Позже он подумал: «Вот величие человека. В таком ничтожном, в сущности, поступке. Маленьком, как капля». Смог бы он так поступить? Или как рябой? Твердо не ответил. Хотел бы показать собственное достоинство. Показать врагам. Когда-нибудь.
Знал твердо другое. Нельзя. Ему нельзя.
Полковник сказал. Там. В комнате с настольной лампой под зеленым абажуром. Лицо было тоже зеленоватым у полковника и плохо различалось. Лишь сдвинутые брови, нависшие над усталыми глазами, ясневели. Именно ясневели, а не темнели. Темными были глаза.
— Будьте самым обыкновенным. Неприметным.
Добавил:
— Даже плохим будьте. Но не особенно.
И еще:
— Не злить их.
— Кого?
— Немцев… Немцев вообще.
Немцев вообще — это значит всех. И всегда. Не противоречить системе. Именно системе. А систему он должен почувствовать, понять сам. Делать исключения. Гнусавый немец, например, что упал на шоссе, не в счет. О нем думалось как-то неопределенно, с каким-то раздвоенным чувством. Жалкое и трагическое связывалось с гнусавым. Больной был, что ли. Маленький человек. Человечек. Можно было забыть о нем. А вот сидел в голове. И в то же время гнусавый нес какую-то функцию в системе. Орал на пленных при виде начальства.
6
«И умереть нельзя. То есть можно. Легко потерять жизнь, когда в лицо и в спину постоянно смотрит автомат». Об этом подумал, роя могилу для рябого. Шестеро рыли. Больше двух-трех лопат никто из шестерых не в состоянии был одолеть. Задыхались.
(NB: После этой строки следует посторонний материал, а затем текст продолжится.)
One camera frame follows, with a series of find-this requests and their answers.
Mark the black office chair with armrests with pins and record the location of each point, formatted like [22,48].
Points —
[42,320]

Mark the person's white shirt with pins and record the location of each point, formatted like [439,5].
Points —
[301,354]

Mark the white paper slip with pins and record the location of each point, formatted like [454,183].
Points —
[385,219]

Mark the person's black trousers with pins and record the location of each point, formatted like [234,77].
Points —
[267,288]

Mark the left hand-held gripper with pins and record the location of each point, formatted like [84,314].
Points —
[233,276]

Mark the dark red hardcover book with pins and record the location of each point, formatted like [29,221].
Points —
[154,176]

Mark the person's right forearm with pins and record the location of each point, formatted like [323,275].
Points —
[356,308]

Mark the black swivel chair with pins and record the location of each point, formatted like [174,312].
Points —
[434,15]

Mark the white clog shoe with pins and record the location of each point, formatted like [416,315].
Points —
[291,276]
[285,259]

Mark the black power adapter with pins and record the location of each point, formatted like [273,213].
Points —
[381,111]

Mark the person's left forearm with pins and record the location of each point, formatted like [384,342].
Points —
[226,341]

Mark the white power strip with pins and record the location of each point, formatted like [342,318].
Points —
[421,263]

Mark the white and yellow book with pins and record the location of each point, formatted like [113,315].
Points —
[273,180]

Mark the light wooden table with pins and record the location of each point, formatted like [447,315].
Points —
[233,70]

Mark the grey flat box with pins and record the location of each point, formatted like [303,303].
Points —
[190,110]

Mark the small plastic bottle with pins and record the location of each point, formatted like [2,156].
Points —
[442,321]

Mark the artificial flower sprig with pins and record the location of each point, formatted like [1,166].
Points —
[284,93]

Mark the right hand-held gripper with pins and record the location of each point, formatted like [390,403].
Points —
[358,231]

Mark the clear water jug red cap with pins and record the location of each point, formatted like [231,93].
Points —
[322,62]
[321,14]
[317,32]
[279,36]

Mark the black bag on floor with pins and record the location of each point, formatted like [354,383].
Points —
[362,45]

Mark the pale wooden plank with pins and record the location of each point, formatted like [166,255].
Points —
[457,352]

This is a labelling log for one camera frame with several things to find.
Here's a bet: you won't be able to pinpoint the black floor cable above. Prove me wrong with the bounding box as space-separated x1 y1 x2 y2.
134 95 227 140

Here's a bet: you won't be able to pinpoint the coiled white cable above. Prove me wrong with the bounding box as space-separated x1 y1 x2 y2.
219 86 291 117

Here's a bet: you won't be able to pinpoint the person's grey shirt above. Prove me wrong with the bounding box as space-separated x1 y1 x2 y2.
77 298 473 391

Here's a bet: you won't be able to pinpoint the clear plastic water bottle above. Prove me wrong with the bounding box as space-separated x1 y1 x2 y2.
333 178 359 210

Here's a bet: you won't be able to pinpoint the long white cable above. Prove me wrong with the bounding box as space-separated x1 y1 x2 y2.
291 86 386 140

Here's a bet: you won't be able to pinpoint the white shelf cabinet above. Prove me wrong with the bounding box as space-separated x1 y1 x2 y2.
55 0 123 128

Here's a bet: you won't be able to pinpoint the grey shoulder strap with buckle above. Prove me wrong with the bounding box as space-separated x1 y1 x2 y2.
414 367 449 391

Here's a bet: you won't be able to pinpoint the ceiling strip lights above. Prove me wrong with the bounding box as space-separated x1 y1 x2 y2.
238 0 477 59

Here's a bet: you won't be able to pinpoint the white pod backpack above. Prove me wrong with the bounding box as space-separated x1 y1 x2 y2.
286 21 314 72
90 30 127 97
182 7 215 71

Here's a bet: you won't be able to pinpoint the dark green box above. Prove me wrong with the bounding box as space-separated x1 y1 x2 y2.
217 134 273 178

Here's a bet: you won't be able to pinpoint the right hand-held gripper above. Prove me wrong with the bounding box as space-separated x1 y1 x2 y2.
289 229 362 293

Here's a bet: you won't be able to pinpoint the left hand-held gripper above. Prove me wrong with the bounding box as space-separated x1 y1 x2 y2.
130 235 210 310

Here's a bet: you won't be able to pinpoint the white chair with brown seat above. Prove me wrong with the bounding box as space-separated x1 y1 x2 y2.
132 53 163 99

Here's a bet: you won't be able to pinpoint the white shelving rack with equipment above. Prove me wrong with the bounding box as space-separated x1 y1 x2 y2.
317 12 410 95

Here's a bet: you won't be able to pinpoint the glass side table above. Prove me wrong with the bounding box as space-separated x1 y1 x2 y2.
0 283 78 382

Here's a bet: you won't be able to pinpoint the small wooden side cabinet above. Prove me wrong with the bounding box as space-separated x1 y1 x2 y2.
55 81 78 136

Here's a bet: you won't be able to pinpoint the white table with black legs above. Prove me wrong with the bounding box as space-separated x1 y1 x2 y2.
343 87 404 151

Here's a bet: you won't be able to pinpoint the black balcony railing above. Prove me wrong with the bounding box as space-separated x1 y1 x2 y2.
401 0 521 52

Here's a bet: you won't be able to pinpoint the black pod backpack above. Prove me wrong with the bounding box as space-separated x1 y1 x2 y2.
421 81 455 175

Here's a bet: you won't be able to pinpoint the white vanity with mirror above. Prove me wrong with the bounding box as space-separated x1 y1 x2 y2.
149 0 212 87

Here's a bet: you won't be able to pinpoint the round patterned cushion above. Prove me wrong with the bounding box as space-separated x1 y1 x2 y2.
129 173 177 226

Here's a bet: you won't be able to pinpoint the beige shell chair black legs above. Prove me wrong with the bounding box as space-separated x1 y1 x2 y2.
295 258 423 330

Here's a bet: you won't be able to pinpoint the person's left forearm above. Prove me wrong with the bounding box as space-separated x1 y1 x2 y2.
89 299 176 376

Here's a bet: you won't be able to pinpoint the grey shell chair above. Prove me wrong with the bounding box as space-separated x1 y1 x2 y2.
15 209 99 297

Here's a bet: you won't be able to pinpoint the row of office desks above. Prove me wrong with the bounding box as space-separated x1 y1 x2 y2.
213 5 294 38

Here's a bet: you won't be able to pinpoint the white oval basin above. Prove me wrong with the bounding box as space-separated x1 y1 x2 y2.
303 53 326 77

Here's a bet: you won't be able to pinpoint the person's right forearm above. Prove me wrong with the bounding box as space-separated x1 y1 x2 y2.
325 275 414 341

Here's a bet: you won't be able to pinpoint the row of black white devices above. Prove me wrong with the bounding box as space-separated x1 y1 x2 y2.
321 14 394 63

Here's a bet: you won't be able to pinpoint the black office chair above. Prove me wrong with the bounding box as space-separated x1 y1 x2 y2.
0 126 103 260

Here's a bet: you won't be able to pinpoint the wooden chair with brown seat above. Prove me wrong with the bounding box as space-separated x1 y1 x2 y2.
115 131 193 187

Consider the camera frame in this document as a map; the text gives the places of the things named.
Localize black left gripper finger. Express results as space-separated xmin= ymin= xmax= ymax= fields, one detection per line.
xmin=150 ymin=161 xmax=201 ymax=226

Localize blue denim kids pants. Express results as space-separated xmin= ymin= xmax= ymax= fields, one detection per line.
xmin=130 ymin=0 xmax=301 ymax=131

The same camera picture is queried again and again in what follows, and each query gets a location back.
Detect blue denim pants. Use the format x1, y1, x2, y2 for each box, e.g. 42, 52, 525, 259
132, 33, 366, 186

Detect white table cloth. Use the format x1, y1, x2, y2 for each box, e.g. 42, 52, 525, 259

Сердце едва справлялось с обессиленным телом, где уж там работа! Рыли, а рядом лежал, как-то скрючившись, уже остывший давно рябой. Кровь тоже застыла. Обветрилась. Почти синей лентой лежала на руке.
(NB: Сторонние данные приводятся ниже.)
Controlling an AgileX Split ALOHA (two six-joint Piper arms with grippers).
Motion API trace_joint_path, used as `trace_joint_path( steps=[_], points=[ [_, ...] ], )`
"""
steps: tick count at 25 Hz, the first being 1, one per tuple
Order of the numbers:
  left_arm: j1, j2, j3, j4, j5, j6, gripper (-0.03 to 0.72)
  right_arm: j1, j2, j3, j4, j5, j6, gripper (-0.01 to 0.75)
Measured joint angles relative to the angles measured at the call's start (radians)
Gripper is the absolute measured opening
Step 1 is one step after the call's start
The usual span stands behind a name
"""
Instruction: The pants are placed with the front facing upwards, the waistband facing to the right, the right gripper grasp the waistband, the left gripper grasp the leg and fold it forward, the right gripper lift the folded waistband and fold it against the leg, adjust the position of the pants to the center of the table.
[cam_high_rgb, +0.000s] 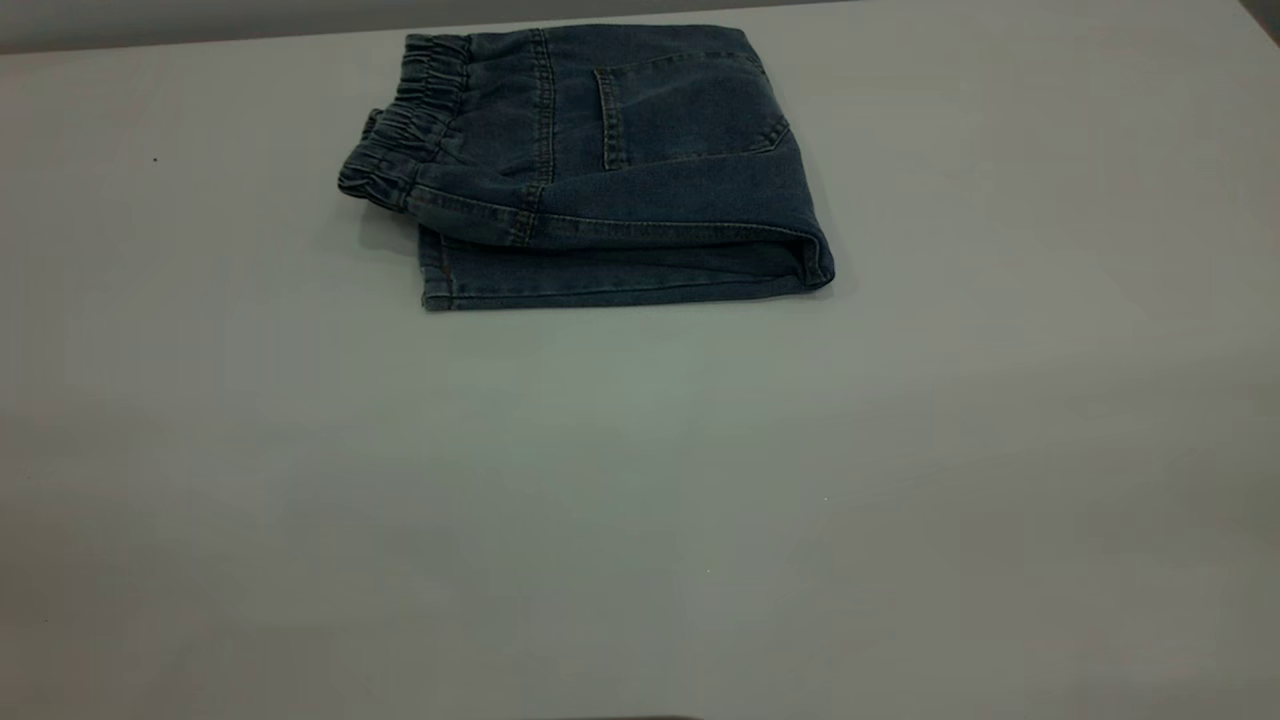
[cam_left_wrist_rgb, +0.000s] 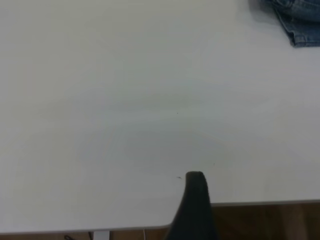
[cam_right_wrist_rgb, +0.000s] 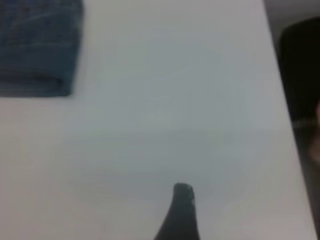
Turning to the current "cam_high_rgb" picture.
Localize blue denim jeans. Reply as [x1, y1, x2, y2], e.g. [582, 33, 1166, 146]
[337, 24, 836, 312]

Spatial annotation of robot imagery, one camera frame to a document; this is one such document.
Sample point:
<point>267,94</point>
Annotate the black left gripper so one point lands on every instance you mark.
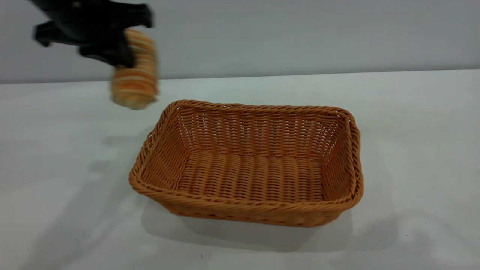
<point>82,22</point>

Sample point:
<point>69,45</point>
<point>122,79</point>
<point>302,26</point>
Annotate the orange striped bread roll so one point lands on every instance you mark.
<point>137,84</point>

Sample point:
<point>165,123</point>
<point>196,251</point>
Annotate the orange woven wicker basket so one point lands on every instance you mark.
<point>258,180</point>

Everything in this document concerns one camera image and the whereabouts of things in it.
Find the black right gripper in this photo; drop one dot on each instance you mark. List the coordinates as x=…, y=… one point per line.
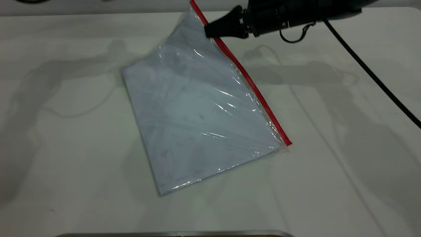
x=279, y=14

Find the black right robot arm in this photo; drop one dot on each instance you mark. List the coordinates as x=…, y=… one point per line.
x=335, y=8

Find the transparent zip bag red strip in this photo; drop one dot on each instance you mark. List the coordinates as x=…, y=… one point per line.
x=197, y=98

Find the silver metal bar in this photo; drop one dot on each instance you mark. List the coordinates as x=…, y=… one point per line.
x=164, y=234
Умереть нельзя. Опять-таки ему, лейтенанту.
— Ваша смерть исключается, — сказал полковник в той же комнате с зеленым абажуром. И на другой день повторил, прощаясь: — Смерть недопустима. Запомните это. — Вздохнул как-то странно, грустно даже. Видимо, умирали. Кто-то погиб уже на пути. На таком же пути. — Это, если хотите, самый высокий приказ. Приказ Родины…
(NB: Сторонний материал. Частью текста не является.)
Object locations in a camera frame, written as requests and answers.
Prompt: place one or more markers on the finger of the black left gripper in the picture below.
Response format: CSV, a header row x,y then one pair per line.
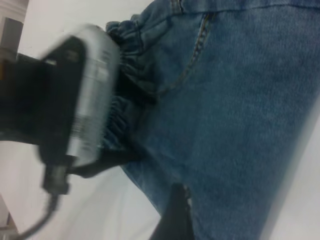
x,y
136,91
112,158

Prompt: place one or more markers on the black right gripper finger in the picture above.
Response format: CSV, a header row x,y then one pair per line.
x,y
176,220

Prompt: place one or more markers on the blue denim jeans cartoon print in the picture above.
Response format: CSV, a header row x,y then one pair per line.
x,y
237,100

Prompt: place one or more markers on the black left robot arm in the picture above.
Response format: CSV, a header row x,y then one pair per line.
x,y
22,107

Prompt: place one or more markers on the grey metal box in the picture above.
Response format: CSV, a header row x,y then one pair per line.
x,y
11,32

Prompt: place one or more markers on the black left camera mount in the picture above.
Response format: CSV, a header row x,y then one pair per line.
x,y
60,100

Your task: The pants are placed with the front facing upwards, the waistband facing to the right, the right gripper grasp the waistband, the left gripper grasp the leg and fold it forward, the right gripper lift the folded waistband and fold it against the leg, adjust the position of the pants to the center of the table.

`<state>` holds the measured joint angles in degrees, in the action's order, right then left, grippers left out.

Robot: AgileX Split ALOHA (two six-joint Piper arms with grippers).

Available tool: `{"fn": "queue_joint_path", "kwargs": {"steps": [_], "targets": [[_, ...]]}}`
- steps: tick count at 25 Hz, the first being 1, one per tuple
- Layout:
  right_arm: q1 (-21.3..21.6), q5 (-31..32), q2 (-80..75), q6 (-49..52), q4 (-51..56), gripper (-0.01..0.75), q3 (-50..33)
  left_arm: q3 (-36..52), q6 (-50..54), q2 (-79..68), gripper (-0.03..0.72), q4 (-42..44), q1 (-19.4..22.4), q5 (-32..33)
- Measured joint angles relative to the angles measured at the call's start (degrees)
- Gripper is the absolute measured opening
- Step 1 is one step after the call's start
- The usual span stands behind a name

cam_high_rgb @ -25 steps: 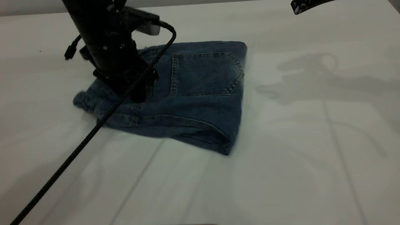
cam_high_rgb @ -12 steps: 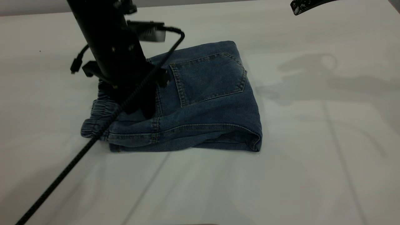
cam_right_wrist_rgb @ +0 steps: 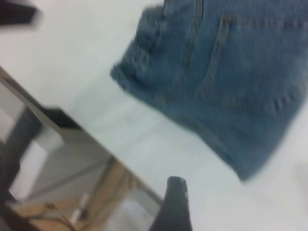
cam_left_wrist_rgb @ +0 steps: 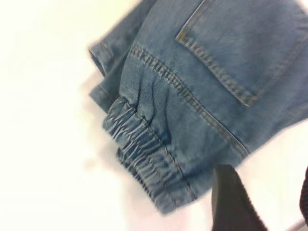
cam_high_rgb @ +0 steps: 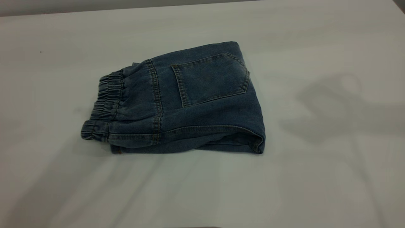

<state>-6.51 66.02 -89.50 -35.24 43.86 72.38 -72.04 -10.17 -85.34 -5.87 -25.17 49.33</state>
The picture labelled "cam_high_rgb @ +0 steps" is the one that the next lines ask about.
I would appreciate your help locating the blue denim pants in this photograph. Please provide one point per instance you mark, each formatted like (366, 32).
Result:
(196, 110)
Они вырыли все-таки могилу. Старались. Удивительно, но хотелось уложить товарища поудобнее. Хоть здесь, в земле. Страшное, леденящее сердце желание — сделать приятное уже неживому. Будто о себе думали: как там в холодной, мокрой матушке-земле. Зябко! Положили бережно. Не глядя закопали. Больно смотреть, как падают комья на лицо, на глаза.
А я не имею права умирать…
Я — не умру.
И он сказал круглолицему: «Меня не расстреляют». Верил, когда говорил.
Их накормили. До того, как начали рыть могилу. Всех. Баландой, конечно. Дали еще кофе суррогатный, неизвестно из чего приготовленный. Ели у склада станционного, усевшись на железные трубы, сложенные для отправки в Германию.
Отпивая из консервной банки баланду, глотками маленькими, чтобы продолжить удовольствие, он изучал немцев. Ему надо было изучать.